* [Task description]: Repeat the whole of the data, keeping every detail the same.

* [Information shown]:
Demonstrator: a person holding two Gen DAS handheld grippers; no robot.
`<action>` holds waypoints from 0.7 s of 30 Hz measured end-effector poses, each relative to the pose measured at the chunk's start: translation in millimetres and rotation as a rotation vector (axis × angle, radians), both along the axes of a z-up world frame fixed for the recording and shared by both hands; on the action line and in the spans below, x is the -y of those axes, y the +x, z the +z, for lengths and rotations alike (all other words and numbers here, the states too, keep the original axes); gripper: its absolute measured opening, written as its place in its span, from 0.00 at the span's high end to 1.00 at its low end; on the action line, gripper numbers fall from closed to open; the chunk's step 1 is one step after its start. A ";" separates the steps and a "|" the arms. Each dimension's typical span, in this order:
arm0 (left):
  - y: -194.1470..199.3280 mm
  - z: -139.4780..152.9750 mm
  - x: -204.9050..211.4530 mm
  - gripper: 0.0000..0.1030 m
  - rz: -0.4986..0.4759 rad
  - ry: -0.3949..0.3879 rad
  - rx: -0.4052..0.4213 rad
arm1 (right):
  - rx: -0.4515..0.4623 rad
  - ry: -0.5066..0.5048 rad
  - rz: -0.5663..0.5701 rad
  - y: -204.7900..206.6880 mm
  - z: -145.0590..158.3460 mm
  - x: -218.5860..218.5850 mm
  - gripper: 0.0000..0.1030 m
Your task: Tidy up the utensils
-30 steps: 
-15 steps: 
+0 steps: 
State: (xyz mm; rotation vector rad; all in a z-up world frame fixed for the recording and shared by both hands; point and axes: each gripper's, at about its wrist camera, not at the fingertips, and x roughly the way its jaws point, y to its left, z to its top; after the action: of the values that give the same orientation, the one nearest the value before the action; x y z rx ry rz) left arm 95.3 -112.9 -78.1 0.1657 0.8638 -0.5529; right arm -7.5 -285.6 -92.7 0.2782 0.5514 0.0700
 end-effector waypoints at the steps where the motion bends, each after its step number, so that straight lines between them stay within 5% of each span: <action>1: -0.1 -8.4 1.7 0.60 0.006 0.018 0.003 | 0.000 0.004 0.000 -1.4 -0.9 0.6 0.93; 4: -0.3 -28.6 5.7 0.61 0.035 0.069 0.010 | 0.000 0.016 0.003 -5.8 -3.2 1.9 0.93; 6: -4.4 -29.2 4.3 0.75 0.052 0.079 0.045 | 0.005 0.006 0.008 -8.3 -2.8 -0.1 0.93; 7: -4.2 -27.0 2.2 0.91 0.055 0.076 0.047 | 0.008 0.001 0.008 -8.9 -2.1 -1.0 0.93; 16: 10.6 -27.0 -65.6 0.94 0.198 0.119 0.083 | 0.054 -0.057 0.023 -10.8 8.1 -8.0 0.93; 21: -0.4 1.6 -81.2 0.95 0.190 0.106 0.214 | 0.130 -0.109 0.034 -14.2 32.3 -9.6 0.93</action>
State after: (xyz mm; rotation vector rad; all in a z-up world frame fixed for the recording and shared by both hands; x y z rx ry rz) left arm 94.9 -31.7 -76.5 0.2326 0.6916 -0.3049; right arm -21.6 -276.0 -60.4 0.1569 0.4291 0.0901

* [Output of the task]:
Demonstrator: a person holding two Gen DAS handheld grippers; no robot.
`<action>` holds waypoints from 0.7 s of 30 Hz measured end-effector poses, each relative to the pose measured at the chunk's start: translation in millimetres and rotation as a rotation vector (axis × angle, radians), both along the axes of a z-up world frame fixed for the recording and shared by both hands; on the action line and in the spans below, x is the -y of those axes, y the +x, z the +z, for lengths and rotations alike (all other words and numbers here, the states too, keep the original axes); gripper: its absolute measured opening, written as its place in its span, from 0.00 at the span's high end to 1.00 at its low end; on the action line, gripper numbers fall from closed to open; the chunk's step 1 is one step after its start. A ";" separates the steps and a "|" the arms. Each dimension's typical span, in this order:
arm0 (left):
  - y: -194.1470..199.3280 mm
  - z: -139.4780..152.9750 mm
  - x: -204.9050..211.4530 mm
  - gripper: 0.0000..0.1030 m
  - rz: -0.4986..0.4759 rad
  - ry: -0.3949..0.3879 rad
  - rx: -0.4052..0.4213 rad
arm1 (right):
  - rx: -0.4515..0.4623 rad
  - ry: -0.5066..0.5048 rad
  - rz: -0.5663..0.5701 rad
  - y: -204.7900..206.6880 mm
  - z: -145.0590..158.3460 mm
  - x: -218.5860..218.5850 mm
  - gripper: 0.0000..0.1030 m
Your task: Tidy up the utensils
-30 steps: 
-15 steps: 
+0 steps: 
State: (xyz mm; rotation vector rad; all in a z-up world frame fixed for the recording and shared by both hands; point and axes: each gripper's, at about its wrist camera, not at the fingertips, and x roughly the way its jaws point, y to its left, z to its top; after the action: of the values that give the same orientation, the one nearest the value before the action; x y z rx ry rz) left arm 95.3 -112.9 -78.1 0.1657 0.8638 -0.5529; right arm -7.5 -285.6 -92.7 0.2782 0.5514 0.0700
 end-effector waypoints at the steps where the motion bends, each after its step number, so that straight lines between them stay within 5% of each span: <action>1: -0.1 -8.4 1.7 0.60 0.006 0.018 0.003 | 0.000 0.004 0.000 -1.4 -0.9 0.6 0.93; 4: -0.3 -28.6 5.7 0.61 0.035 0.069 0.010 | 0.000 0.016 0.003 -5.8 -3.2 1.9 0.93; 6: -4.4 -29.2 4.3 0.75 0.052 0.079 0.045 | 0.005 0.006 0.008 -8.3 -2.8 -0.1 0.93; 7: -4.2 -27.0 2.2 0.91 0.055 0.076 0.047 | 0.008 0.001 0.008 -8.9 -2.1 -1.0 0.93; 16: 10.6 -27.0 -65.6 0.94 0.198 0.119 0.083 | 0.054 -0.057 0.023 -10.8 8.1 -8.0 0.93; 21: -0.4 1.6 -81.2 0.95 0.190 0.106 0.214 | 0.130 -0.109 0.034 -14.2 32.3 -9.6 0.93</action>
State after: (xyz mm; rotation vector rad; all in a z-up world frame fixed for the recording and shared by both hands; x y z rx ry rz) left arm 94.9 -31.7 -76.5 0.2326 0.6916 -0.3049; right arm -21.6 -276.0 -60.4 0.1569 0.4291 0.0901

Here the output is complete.